▸ AIM OF THE TASK: Report, as a bare number, how many lines of the material below contain the word "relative".

▸ STORED DATA:
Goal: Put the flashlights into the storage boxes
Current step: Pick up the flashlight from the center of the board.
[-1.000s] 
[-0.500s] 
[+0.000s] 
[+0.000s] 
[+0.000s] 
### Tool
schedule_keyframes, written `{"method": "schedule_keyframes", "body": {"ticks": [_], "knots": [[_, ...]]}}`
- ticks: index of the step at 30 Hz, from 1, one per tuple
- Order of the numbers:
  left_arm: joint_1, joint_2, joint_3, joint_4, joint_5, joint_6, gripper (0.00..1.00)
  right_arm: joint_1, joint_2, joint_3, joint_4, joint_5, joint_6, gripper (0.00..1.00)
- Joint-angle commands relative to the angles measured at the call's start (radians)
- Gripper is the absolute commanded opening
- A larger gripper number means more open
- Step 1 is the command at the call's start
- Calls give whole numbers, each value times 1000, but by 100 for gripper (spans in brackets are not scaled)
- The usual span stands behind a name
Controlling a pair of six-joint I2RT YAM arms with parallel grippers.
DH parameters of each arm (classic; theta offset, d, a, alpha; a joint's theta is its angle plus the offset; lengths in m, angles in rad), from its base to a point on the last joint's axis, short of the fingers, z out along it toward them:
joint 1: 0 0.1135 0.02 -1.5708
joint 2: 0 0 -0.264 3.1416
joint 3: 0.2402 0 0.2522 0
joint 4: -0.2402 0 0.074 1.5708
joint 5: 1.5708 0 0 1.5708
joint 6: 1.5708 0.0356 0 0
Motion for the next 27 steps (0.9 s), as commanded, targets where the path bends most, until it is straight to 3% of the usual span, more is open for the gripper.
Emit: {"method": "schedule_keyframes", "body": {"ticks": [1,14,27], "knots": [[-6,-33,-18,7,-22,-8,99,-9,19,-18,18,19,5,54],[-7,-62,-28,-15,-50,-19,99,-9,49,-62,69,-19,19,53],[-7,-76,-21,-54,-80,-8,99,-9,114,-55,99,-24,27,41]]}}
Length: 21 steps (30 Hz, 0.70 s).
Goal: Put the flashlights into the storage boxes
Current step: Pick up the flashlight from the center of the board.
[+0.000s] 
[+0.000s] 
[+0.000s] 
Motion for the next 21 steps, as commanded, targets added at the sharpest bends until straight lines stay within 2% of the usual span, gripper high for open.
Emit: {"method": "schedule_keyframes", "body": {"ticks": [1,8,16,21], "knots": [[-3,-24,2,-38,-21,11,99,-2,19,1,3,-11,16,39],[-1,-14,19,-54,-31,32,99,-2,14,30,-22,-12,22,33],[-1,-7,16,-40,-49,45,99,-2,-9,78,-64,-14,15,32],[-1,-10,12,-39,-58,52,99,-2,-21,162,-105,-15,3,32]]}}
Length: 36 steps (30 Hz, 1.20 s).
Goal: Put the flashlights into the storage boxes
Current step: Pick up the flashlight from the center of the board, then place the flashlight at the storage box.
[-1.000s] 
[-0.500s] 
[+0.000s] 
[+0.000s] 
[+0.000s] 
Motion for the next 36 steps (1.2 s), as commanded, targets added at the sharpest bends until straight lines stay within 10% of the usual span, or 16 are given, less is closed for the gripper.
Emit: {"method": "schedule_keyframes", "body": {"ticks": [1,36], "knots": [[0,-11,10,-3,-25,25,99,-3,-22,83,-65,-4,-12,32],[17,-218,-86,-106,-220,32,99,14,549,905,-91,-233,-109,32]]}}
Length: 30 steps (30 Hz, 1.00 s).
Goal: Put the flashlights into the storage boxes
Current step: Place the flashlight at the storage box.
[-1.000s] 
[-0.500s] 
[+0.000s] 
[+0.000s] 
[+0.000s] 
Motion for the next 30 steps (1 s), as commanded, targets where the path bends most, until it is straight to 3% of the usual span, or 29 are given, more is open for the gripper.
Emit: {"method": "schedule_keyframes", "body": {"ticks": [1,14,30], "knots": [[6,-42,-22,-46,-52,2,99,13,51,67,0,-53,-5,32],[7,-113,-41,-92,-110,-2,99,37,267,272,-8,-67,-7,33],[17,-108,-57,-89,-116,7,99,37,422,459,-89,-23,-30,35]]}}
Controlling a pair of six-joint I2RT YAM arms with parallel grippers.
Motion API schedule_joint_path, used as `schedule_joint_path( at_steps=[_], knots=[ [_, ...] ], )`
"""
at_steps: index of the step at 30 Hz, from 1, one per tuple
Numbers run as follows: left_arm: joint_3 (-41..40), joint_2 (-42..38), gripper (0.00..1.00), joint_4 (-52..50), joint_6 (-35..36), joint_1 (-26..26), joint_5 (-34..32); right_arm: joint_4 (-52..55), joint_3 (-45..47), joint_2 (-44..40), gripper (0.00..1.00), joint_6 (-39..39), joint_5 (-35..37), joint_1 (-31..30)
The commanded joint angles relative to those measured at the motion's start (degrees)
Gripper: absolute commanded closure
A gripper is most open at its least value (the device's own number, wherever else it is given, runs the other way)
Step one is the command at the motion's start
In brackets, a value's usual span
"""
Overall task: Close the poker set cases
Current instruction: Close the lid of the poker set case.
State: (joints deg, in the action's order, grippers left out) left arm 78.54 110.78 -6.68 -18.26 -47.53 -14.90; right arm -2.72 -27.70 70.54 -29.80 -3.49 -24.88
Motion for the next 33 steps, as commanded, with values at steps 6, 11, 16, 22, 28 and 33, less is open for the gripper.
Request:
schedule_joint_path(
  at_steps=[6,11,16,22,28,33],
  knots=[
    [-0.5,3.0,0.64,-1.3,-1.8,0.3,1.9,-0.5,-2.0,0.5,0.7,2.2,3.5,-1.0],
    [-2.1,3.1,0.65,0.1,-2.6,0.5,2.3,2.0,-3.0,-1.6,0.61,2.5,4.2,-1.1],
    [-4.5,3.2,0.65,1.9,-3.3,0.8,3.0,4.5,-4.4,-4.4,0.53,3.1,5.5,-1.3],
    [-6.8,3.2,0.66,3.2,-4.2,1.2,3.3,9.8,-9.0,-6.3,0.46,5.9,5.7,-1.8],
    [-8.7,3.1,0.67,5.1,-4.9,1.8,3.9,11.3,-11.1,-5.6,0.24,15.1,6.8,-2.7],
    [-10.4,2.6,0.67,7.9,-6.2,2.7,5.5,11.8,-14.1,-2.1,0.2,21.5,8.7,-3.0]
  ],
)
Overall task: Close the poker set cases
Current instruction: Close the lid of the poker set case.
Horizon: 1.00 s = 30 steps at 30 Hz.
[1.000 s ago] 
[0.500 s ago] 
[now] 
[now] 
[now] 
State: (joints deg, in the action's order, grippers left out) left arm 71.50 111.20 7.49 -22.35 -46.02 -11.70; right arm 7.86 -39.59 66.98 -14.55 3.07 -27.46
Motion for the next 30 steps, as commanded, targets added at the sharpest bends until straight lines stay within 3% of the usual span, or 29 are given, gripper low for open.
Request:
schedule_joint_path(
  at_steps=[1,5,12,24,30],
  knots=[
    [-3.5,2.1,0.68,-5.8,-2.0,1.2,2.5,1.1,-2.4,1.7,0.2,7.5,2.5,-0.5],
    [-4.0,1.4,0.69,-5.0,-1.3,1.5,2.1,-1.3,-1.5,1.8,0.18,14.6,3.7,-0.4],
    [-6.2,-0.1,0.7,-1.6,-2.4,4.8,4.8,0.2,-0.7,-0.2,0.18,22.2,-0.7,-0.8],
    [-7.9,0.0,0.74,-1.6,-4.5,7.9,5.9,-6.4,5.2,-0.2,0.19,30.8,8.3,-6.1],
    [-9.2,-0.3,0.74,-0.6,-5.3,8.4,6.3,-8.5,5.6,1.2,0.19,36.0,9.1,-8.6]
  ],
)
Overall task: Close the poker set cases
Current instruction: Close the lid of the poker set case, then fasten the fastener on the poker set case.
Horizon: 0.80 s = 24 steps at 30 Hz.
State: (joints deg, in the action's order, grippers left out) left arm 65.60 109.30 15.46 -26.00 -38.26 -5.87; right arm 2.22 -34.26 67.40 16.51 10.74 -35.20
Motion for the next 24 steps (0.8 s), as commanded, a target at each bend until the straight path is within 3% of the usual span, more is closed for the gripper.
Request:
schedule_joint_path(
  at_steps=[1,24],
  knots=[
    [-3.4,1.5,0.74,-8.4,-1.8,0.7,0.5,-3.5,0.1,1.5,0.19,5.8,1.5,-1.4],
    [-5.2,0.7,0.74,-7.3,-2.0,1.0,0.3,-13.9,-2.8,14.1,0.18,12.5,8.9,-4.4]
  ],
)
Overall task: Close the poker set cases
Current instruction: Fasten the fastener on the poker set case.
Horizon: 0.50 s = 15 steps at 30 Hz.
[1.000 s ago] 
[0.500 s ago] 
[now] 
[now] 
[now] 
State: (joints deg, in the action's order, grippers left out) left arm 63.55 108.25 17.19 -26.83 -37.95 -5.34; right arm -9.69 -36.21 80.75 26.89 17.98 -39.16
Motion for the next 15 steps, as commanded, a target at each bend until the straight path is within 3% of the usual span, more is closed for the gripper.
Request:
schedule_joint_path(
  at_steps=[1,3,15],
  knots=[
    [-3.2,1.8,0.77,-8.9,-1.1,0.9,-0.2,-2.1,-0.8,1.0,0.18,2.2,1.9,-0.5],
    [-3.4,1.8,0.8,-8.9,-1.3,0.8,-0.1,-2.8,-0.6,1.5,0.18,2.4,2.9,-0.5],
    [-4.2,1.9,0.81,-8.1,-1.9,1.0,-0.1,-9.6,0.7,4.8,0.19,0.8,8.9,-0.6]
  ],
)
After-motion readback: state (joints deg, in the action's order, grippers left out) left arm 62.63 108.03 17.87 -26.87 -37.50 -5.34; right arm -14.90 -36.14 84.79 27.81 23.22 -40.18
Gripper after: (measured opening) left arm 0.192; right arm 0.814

▸ SOLUTION TO THE EXERCISE: 2